System D-128 also known as Duey FM, born name Brian Torres Korlofsky is a music video and film director, editor, video artist, new media artist and producer.

Early life
Brian Korlofsky was born in New York City to parents of Puerto Rican and Russian descent. He was later raised in St. Croix, U.S. Virgin Islands and Florida.

He first got into audio and video when VCRs were first introduced. His father obtained one and his family began recording television programs on a regular basis, a habit he later continued.
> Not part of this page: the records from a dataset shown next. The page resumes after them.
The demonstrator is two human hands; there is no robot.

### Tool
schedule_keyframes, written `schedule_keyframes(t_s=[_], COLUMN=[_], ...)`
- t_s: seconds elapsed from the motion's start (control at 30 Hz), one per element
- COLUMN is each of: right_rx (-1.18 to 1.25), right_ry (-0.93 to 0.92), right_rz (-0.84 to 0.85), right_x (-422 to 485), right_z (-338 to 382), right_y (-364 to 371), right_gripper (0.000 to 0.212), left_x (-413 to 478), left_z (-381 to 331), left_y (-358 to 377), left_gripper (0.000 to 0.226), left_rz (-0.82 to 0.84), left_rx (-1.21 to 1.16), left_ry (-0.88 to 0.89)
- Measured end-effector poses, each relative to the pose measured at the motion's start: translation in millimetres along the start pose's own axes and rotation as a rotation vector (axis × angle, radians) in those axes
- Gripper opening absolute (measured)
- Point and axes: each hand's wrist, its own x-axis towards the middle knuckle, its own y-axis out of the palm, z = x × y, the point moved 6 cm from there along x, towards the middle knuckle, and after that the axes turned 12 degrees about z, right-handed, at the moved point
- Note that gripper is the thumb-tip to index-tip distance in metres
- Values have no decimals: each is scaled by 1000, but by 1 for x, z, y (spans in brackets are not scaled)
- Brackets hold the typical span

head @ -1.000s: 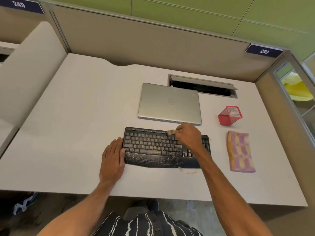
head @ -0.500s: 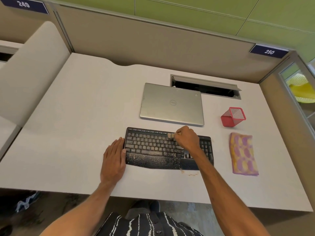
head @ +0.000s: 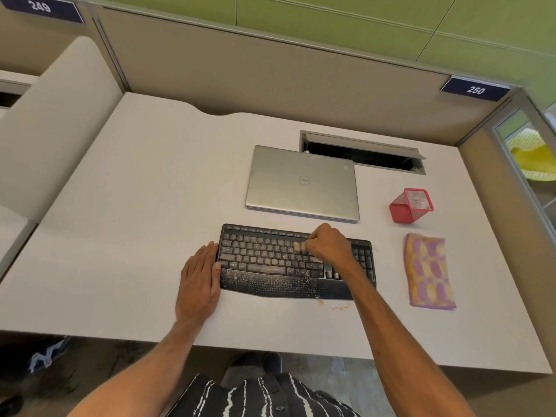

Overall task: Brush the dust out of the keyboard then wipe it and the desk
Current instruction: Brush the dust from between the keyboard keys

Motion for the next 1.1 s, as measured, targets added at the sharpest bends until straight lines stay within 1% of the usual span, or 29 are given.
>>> schedule_keyframes(t_s=[0.13, 0.27, 0.33, 0.4, 0.47, 0.53, 0.63, 0.73, 0.83, 0.97, 1.1], right_rx=[55, -16, -44, -113, -260, -372, -433, -407, -349, -346, -380], right_ry=[-26, -17, -15, -32, -55, -84, -152, -236, -276, -237, -207], right_rz=[-118, 19, 33, -43, -110, -92, -61, -68, -73, -102, -68], right_x=[-4, 1, 0, -4, -8, -6, -4, -3, -4, -4, -3], right_z=[-2, -3, -4, -6, -6, -3, 6, 19, 25, 11, 2], right_y=[-10, 3, -3, -17, -25, -22, -10, -2, -2, -17, -17], right_gripper=[18, 20, 18, 23, 29, 31, 25, 22, 22, 21, 23], left_x=[0, 0, 0, 0, 0, 0, 1, 0, 1, -1, -1], left_z=[0, 1, 0, 0, 0, 1, 0, 0, 0, -1, -2], left_y=[0, 1, 0, 0, 1, 1, 0, -1, -1, -1, -1], left_gripper=[57, 56, 56, 56, 56, 56, 55, 56, 56, 55, 55], left_rz=[5, 2, -2, -1, -1, -1, -3, -5, 0, -7, -2], left_rx=[-4, -1, -3, -10, -5, 0, -8, -7, -9, -10, -5], left_ry=[1, -2, -5, -7, -4, -2, 0, 0, 0, -1, 3])
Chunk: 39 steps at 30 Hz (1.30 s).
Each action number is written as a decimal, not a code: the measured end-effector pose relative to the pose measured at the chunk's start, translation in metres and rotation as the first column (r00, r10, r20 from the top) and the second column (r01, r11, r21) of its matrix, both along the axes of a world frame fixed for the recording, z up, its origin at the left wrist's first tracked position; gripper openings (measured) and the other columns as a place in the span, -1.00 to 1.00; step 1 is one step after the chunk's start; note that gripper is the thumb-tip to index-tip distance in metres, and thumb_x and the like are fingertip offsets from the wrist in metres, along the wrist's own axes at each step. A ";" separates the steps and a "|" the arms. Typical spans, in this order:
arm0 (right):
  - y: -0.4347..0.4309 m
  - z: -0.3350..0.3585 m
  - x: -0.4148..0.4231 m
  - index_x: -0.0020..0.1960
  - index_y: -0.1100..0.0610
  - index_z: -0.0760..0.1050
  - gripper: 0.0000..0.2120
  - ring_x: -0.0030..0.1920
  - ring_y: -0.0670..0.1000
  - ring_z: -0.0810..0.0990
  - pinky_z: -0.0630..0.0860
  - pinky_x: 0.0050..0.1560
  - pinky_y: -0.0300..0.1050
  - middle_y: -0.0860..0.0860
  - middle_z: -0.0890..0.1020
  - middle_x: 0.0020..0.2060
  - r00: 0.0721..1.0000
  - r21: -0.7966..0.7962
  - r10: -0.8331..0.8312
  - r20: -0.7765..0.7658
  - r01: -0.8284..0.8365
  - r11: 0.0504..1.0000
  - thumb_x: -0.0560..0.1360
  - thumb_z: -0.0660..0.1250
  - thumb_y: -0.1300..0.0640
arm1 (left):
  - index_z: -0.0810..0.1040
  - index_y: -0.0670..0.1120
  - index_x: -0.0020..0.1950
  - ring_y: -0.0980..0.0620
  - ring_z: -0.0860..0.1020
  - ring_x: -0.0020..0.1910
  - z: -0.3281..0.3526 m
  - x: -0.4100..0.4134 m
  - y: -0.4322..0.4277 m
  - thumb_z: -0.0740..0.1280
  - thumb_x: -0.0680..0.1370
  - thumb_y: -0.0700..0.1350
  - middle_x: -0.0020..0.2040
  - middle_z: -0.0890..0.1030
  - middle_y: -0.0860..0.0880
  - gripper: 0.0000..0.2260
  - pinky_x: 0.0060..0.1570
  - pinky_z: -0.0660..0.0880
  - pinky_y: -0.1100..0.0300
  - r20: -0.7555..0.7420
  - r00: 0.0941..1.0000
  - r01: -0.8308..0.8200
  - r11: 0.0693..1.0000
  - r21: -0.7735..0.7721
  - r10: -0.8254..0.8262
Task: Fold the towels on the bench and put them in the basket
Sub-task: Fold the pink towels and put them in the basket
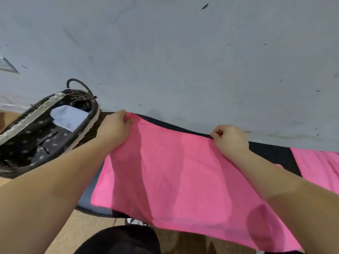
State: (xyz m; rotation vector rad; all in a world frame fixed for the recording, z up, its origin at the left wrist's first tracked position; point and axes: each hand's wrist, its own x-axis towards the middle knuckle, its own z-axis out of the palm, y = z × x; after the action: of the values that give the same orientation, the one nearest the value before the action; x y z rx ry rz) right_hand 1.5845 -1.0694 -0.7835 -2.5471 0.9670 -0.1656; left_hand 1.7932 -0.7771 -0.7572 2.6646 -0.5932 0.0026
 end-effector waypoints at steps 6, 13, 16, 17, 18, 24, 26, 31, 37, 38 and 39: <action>0.019 -0.007 -0.013 0.18 0.13 0.63 -0.74 0.12 0.26 0.58 0.50 0.19 0.15 0.14 0.62 0.08 0.972 -0.166 0.136 0.190 -0.105 0.981 0.56 0.31 0.08 | 0.46 -0.15 0.45 -0.37 0.39 0.38 -0.025 -0.014 0.002 0.31 0.59 -0.03 0.47 0.41 -0.24 -0.55 0.30 0.42 -0.24 0.097 0.995 -0.012 0.996 0.087 0.003; 0.097 -0.002 -0.044 0.65 -0.28 -0.14 -0.22 0.64 0.22 -0.31 -0.27 0.60 0.28 0.05 -0.25 0.66 0.888 0.025 0.290 -0.358 -0.301 0.953 0.51 -0.09 -0.54 | -0.12 0.23 0.67 -0.30 -0.28 0.64 -0.041 -0.088 0.000 0.06 0.50 0.52 0.69 -0.23 -0.12 -0.18 0.57 -0.23 -0.30 -0.316 0.942 0.221 0.920 0.323 -0.115; 0.104 -0.015 -0.042 0.61 -0.33 -0.32 -0.18 0.60 0.23 -0.42 -0.33 0.54 0.39 0.00 -0.36 0.63 0.880 -0.025 0.251 -0.404 -0.285 0.958 0.44 -0.26 -0.61 | -0.21 0.27 0.65 -0.26 -0.33 0.63 -0.047 -0.093 0.008 -0.08 0.47 0.58 0.69 -0.27 -0.08 -0.17 0.54 -0.30 -0.33 -0.241 0.959 0.223 0.917 0.331 -0.147; 0.104 -0.017 -0.041 0.61 -0.32 -0.32 -0.17 0.61 0.23 -0.40 -0.32 0.54 0.40 0.01 -0.33 0.64 0.890 -0.062 0.233 -0.391 -0.279 0.958 0.43 -0.28 -0.61 | -0.20 0.28 0.65 -0.25 -0.32 0.64 -0.049 -0.092 0.010 -0.11 0.46 0.58 0.69 -0.25 -0.08 -0.17 0.55 -0.30 -0.33 -0.198 0.968 0.213 0.917 0.337 -0.152; 0.105 -0.019 -0.039 0.61 -0.31 -0.30 -0.17 0.62 0.24 -0.37 -0.30 0.54 0.41 0.02 -0.30 0.65 0.898 -0.095 0.219 -0.382 -0.273 0.957 0.43 -0.30 -0.62 | -0.18 0.28 0.66 -0.24 -0.30 0.64 -0.050 -0.091 0.012 -0.13 0.46 0.58 0.70 -0.23 -0.07 -0.18 0.55 -0.29 -0.32 -0.160 0.974 0.204 0.919 0.339 -0.157; 0.104 -0.025 -0.023 0.62 -0.31 -0.27 -0.18 0.63 0.23 -0.31 -0.27 0.55 0.40 0.04 -0.24 0.67 0.913 -0.167 0.197 -0.357 -0.270 0.948 0.44 -0.32 -0.60 | -0.09 0.28 0.66 -0.20 -0.22 0.67 -0.056 -0.066 0.006 -0.11 0.48 0.57 0.71 -0.12 -0.04 -0.20 0.56 -0.25 -0.32 -0.050 0.982 0.188 0.936 0.299 -0.181; 0.103 -0.024 -0.017 0.63 -0.30 -0.25 -0.18 0.64 0.23 -0.31 -0.27 0.55 0.40 0.03 -0.23 0.67 0.914 -0.161 0.194 -0.357 -0.265 0.951 0.45 -0.31 -0.60 | -0.08 0.27 0.66 -0.20 -0.19 0.67 -0.056 -0.060 0.003 -0.11 0.48 0.56 0.71 -0.10 -0.04 -0.20 0.56 -0.26 -0.33 -0.032 0.984 0.176 0.937 0.303 -0.174; 0.097 -0.014 -0.025 0.65 -0.27 -0.11 -0.20 0.66 0.11 -0.21 -0.30 0.58 0.30 -0.03 -0.10 0.68 0.937 -0.026 0.276 -0.215 -0.288 0.957 0.48 -0.19 -0.54 | -0.13 0.25 0.67 -0.22 -0.19 0.67 -0.054 -0.059 0.003 -0.17 0.50 0.54 0.71 -0.14 -0.06 -0.22 0.55 -0.26 -0.36 -0.053 0.981 0.192 0.917 0.349 -0.185; 0.067 0.040 -0.094 0.41 0.10 0.54 -0.43 0.41 0.06 0.50 0.35 0.50 0.07 0.04 0.57 0.37 0.954 0.238 0.224 0.201 -0.269 0.933 0.52 0.27 -0.20 | -0.04 0.17 0.69 -0.24 -0.09 0.67 -0.043 -0.073 0.004 -0.13 0.63 0.38 0.71 -0.15 -0.08 -0.35 0.56 -0.05 -0.37 -0.035 0.962 0.260 0.872 0.414 -0.270; 0.058 0.053 -0.109 0.37 0.09 0.57 -0.54 0.31 0.00 0.56 0.42 0.44 0.00 -0.01 0.61 0.29 0.969 0.289 0.180 0.172 -0.224 0.931 0.56 0.34 -0.13 | 0.00 0.14 0.69 -0.25 -0.06 0.67 -0.040 -0.081 -0.001 -0.08 0.64 0.34 0.71 -0.13 -0.10 -0.35 0.55 -0.01 -0.36 -0.025 0.960 0.266 0.876 0.402 -0.280; 0.046 0.064 -0.124 0.31 0.06 0.60 -0.62 0.22 -0.04 0.61 0.48 0.36 -0.05 -0.06 0.63 0.22 0.986 0.322 0.135 0.095 -0.159 0.933 0.57 0.37 -0.10 | 0.04 0.09 0.69 -0.27 -0.03 0.66 -0.035 -0.091 -0.011 -0.02 0.64 0.32 0.71 -0.10 -0.12 -0.35 0.55 0.02 -0.35 -0.033 0.956 0.281 0.881 0.382 -0.291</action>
State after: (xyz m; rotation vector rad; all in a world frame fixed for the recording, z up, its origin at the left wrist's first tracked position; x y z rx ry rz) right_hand 1.4608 -1.0230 -0.7198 -2.2764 0.7053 -0.0464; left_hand 1.7025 -0.7880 -0.7925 2.9195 -1.0930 -0.1825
He archived material and used it for audio and video mixes and as source material for sample-based productions, installations, and visual backdrops for touring artists.

Career
System D-128 has done visuals for artists such as A-Trak, Mr. Scruff, RJD2, Atmosphere, Murs, Dead Prez, Immortal Technique, Mr. Lif, Jeru the Damaja, Bahamadia, Rahzel, El-P, Kool Keith, A Tribe Called Quest, Wu-Tang Clan, Method Man and Redman, The Diplomats, Justice, Mike Patton, M.I.A., Rye Rye, Blaqstarr, Switch, TTC, Lusine, Eliot Lipp, Glass Candy, Buraka Som Sistema, CSS, Boys Noize, Bonde Do Role, Amanda Blank, Spank Rock, Girl Talk, VHS or BETA, and Daft Punk.

Work with MF DOOM
System D-128 as a DJ & Producer made 3 tracks for Viktor Vaughn VV:2, also known as Venomous Villain The record label 
Big Dada, which has released singles & many full length recordings on their roster, including King Geedorah, Bigg Jus, Roots Manuva, Spank Rock and Diplo, put together a 10-year retrospective DVD entitled "Well Deep."  It contains original music videos that System D-128 has produced, directed and edited in their entirety. Including a music video for MF DOOM / King Geedorah "The Final Hour" from the album Take Me To Your Leader Another notable project includes making a music video for Madvillain's "Shadows of Tomorrow" off of the album Madvillainy. This track featured Quasimoto and Sun Ra. The music video was included on the Stones Throw 101 DVD and CD as an easter egg in the extra credit section. (To access the content, scroll to the bottom of the videos on the chalkboard; then scroll right to the blue eraser and push play).

Work with Bigg Jus
System D created a political "associated media" piece for Bigg Jus, the former member of Company Flow. It was entitled "Silver Back Mountain King" and released on September 11, 2004 on D-128’s production company website.

Work with Diplo
In 2004 he created a DVD to come with the first official Diplo record "Florida" off Big Dada / Ninja Tune Records. The album was pressed twice, first with a CD and the second with a CD & DVD. Before the Diplo Florida DVD there was another DVD that surfaced called Diplo "Banned in Libya" which was released by Money Studies, the first label to release a solo project by Diplo under his original DJ name Diplodocus. It was a 45 rpm record called "Thingamajawn" which there is also a music video for, that System D-128 directed as well, similar to the Florida DVD "Banned in Libya" is an experimental audio & video mix of some of Diplo's music and other sources that are unknown. System D-128 also collaborated on a song with Diplo called "Blue Beards Dreams" which was later used by MF DOOM on the Viktor Vaughn release "Venomous Villain". The newer version of the track was then titled "Back End". System D-128 also produced the intro and an interlude for that particular record.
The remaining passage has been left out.